◆ **DIRECTIONS**
Go through the listing below. Copy each line that has the string "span".

◆ **DATA BELOW**

- Opening Delimiter -

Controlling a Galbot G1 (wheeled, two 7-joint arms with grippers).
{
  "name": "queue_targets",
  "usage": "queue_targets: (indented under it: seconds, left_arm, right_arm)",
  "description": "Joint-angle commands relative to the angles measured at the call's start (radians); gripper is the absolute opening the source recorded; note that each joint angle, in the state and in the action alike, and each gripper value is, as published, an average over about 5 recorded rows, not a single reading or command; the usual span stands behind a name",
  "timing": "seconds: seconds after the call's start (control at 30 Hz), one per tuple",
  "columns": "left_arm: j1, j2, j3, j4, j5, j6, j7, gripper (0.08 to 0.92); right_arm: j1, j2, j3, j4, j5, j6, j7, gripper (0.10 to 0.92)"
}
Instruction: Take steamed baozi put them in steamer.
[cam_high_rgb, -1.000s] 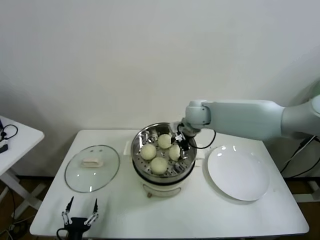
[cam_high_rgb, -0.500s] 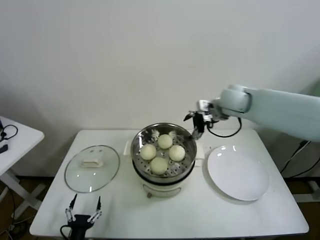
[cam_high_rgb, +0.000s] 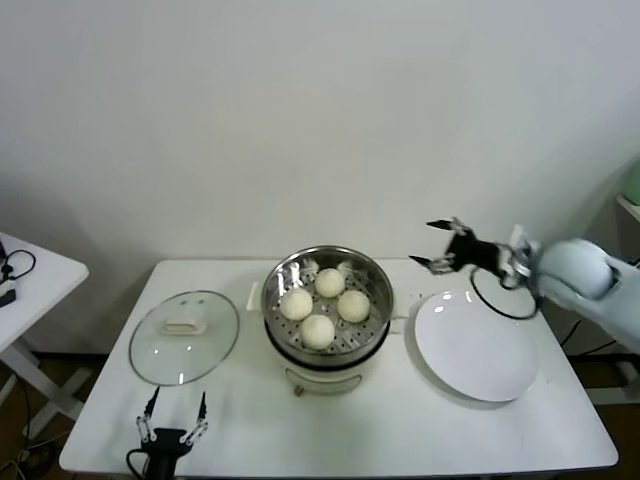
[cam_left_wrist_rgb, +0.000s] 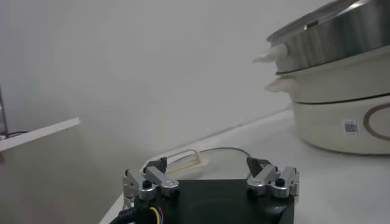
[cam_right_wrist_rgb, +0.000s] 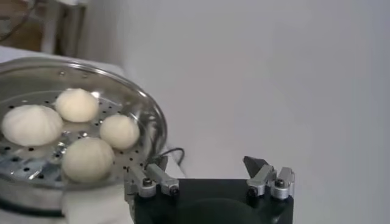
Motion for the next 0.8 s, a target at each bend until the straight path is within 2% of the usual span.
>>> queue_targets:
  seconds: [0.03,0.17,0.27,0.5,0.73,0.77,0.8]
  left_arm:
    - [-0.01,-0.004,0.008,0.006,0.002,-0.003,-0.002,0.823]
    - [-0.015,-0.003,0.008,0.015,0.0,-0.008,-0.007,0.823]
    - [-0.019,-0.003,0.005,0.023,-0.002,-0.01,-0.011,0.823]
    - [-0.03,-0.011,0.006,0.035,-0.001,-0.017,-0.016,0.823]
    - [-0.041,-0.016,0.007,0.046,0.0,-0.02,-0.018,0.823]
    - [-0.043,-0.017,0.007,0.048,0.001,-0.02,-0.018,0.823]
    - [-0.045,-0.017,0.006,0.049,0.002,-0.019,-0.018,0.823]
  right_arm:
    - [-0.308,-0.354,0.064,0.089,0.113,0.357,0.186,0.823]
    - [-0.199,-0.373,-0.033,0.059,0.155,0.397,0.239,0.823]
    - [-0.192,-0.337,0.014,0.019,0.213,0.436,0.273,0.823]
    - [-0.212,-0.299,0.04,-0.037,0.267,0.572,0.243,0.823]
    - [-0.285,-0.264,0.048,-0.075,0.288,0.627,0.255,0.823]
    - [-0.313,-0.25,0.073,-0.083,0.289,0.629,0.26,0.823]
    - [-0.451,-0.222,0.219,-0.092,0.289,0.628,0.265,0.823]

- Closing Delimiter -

◆ **REPLY TO THE TASK**
  "description": "Joint-angle commands relative to the angles measured at the call's start (radians); gripper is the absolute opening the source recorded; note that each joint angle, in the state and in the action alike, and each gripper value is, as published, an average over about 5 recorded rows, not a single reading or command; the usual span stands behind a name",
Motion for the next 0.8 s, a target at each bend until the straight path is within 2% of the usual span.

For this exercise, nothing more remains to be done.